The data ->
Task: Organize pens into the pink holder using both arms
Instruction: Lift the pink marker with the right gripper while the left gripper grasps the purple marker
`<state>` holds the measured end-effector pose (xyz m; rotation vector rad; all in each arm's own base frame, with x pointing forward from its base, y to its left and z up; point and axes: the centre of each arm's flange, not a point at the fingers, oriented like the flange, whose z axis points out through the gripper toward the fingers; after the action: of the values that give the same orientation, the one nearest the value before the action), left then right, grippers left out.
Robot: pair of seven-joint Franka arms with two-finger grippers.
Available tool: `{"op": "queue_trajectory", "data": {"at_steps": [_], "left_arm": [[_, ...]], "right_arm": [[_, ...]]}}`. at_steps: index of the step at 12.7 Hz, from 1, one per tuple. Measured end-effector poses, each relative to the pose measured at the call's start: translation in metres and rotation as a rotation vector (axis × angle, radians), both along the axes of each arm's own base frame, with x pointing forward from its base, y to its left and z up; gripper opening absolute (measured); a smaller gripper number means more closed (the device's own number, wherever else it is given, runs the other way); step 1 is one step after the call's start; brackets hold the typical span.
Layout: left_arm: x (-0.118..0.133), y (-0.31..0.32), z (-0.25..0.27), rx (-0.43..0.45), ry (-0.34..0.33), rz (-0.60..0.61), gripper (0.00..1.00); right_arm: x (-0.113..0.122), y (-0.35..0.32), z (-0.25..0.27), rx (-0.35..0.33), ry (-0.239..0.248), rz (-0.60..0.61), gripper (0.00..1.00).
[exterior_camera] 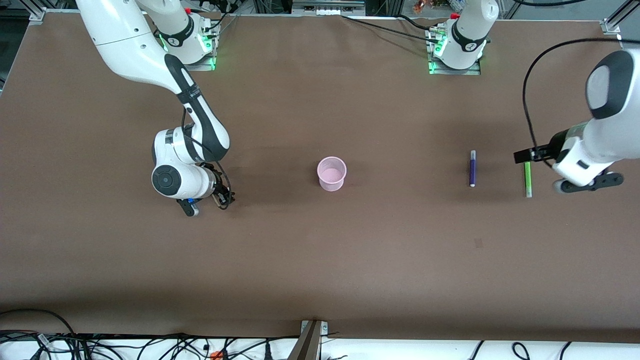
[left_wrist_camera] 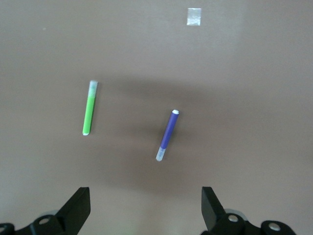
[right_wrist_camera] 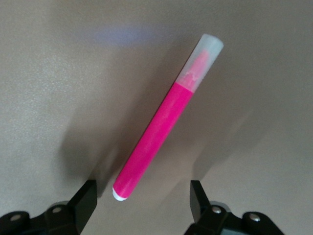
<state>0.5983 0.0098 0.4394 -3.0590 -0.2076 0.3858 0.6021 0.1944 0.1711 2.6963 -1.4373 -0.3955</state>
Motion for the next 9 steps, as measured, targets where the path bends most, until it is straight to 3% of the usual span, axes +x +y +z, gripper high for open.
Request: {"op": "queue_trajectory", "data": {"at_steps": [2,3,7,9], "left_arm": [[0.005,-0.003,-0.027,-0.027,-0.003,-0.108,1.00],[0.006,-0.002,-0.043,-0.040,-0.004,-0.155,1.00],[-0.010,-0.011,-0.124,-0.061,-0.073,-0.259,1.00],[-0.025,-0.018,-0.159,-0.065,-0.114,-0.279,1.00]], "right_arm": [[0.002,-0.002,0.000,0.003,-0.010,-0.004,0.70],[0.002,-0.001,0.000,0.005,-0.013,-0.004,0.70],[0.003,-0.001,0.001,0.014,-0.028,0.019,0.21],[0.003,-0.001,0.001,0.017,-0.028,0.033,0.21]]}}
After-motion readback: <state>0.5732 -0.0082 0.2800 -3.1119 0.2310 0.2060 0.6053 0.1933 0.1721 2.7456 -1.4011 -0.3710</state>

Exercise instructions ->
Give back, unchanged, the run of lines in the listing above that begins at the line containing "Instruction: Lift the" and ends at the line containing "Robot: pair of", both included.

Answer box ->
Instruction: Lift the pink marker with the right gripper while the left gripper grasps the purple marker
`<state>` holds the measured end-effector pose (xyz m; rotation vector rad; all in each arm's own base frame, with x pointing forward from its base, y to its left and z up; point and axes: the centre of each arm's flange, not a point at the fingers, oriented like the flange, whose z axis points out through the gripper toward the fingers; after the action: of the values that give the same orientation, the one nearest the value before the action), left then right, grippers left out.
Robot: pair of seven-joint Franka arms with two-finger grippers.

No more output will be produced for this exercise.